• **THE TASK**:
Filter task. Return each line of the material that holds the string "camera".

————————

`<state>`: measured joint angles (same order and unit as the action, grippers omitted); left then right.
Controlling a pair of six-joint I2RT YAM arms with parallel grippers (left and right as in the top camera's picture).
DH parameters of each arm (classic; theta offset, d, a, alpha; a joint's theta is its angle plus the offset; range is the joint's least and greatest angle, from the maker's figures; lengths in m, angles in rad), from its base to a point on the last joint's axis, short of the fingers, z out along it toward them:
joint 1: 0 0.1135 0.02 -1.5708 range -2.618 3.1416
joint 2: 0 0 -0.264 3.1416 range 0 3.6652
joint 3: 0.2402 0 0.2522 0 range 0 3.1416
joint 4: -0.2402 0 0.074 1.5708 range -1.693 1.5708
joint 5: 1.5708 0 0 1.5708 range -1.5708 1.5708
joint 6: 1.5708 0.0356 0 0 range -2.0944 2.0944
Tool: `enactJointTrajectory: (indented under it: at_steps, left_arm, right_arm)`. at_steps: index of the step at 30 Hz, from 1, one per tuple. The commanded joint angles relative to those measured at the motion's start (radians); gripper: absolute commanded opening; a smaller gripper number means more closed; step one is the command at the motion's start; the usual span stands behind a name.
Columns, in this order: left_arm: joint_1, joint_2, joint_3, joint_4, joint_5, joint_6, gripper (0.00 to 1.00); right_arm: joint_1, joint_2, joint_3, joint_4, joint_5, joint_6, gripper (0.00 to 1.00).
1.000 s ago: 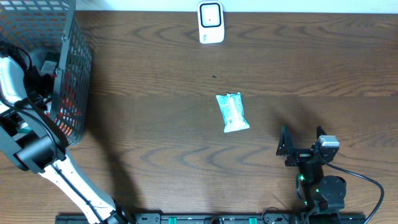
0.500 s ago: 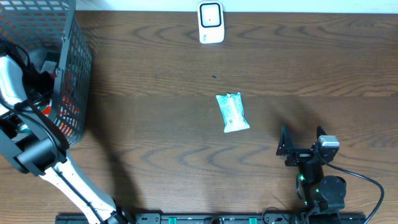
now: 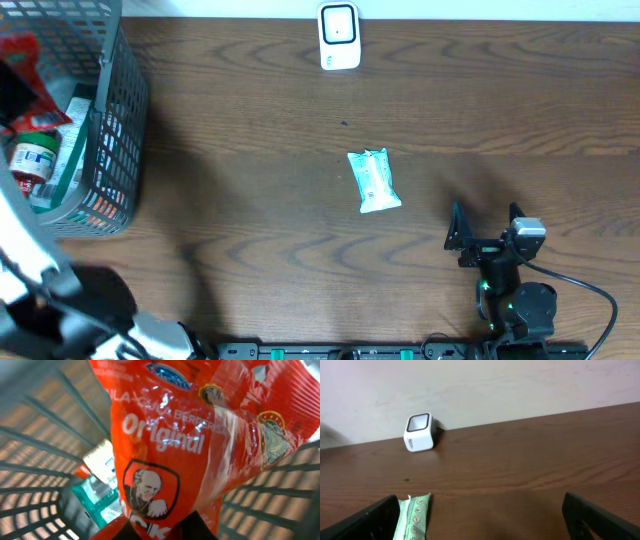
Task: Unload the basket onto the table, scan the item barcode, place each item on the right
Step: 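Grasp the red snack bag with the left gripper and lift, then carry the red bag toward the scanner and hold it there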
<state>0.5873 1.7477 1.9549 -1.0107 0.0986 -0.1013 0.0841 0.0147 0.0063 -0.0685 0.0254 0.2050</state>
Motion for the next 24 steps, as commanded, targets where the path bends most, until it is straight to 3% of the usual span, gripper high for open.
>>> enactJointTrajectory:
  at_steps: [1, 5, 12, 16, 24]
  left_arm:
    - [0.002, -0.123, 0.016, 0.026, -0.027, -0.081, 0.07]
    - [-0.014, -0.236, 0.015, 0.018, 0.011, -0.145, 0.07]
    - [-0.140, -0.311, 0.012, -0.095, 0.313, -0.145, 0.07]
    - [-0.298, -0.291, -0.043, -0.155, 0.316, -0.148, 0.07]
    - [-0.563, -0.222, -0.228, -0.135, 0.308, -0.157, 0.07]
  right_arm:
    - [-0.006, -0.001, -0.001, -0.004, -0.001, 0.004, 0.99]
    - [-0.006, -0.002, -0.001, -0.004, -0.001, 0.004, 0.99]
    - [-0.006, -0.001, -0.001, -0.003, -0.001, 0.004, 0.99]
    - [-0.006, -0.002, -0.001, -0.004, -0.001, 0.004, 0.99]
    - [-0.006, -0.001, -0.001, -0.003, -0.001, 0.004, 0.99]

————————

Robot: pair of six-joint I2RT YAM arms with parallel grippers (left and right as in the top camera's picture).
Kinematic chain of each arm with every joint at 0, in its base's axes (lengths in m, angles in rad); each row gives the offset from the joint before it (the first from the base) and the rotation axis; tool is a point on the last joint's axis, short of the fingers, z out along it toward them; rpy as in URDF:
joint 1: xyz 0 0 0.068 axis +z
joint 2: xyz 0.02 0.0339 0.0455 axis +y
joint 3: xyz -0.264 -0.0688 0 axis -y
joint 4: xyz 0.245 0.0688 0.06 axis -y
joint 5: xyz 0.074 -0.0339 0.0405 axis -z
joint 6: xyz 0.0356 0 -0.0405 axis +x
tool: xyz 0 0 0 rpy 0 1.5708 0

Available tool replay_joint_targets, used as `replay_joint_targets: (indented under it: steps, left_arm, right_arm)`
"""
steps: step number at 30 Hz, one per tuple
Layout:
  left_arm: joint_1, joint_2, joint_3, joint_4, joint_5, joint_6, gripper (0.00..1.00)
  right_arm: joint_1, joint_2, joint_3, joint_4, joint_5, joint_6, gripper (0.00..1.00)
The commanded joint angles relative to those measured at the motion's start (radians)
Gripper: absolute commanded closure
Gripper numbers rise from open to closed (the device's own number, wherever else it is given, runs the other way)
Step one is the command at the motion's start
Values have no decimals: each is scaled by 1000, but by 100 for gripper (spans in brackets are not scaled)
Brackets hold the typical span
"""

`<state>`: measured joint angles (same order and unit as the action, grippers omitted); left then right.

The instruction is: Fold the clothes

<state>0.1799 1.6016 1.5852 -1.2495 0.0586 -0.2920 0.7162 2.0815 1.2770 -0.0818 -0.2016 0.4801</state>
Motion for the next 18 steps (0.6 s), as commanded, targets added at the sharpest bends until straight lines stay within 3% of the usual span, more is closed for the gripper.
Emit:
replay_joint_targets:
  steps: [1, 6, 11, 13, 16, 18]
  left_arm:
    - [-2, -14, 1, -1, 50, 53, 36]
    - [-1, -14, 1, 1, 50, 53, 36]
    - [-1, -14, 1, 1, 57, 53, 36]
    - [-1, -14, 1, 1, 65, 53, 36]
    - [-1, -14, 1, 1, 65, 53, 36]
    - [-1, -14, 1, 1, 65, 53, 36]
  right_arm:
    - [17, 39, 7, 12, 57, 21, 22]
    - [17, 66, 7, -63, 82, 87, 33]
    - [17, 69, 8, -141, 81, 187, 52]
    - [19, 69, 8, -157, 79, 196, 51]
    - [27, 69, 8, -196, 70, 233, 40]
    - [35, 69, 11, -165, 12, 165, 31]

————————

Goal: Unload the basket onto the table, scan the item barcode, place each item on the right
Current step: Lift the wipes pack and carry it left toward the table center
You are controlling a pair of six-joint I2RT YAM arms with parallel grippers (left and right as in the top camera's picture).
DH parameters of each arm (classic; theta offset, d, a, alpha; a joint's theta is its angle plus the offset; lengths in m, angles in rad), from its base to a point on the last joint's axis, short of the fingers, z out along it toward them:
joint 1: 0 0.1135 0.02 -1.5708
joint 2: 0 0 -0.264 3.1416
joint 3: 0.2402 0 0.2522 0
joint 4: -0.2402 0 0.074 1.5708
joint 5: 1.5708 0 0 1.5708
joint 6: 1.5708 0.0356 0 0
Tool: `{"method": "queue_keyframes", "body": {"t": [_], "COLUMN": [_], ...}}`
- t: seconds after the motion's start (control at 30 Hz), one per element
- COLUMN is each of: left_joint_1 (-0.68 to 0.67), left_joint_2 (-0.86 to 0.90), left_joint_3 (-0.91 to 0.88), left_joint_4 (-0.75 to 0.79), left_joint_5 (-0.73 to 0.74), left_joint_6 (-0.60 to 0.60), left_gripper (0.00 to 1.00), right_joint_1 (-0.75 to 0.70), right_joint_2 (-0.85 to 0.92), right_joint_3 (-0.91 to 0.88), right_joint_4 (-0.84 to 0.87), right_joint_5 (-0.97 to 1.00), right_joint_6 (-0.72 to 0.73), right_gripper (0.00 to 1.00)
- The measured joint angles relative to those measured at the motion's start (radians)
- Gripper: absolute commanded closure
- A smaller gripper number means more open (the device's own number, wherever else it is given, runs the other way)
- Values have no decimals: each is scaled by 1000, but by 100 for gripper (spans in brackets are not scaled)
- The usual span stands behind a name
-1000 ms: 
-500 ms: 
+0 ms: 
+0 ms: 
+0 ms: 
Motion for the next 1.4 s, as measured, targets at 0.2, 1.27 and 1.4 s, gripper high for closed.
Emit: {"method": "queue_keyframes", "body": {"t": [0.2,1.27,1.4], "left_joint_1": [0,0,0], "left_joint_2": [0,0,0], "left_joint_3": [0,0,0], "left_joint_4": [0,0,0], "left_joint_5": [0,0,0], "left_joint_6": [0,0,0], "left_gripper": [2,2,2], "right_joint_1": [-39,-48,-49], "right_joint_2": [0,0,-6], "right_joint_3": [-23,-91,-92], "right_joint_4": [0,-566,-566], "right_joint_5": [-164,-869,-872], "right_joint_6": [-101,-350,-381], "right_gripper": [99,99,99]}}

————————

• **RESULT FOR THIS TASK**:
Controlling a pair of six-joint I2RT YAM arms with parallel grippers (left and right as in the top camera's picture).
Robot: pair of six-joint I2RT YAM arms with parallel grippers (left and right as in the top camera's picture).
You are controlling a pair of six-joint I2RT YAM arms with parallel grippers (left and right as in the top camera's picture).

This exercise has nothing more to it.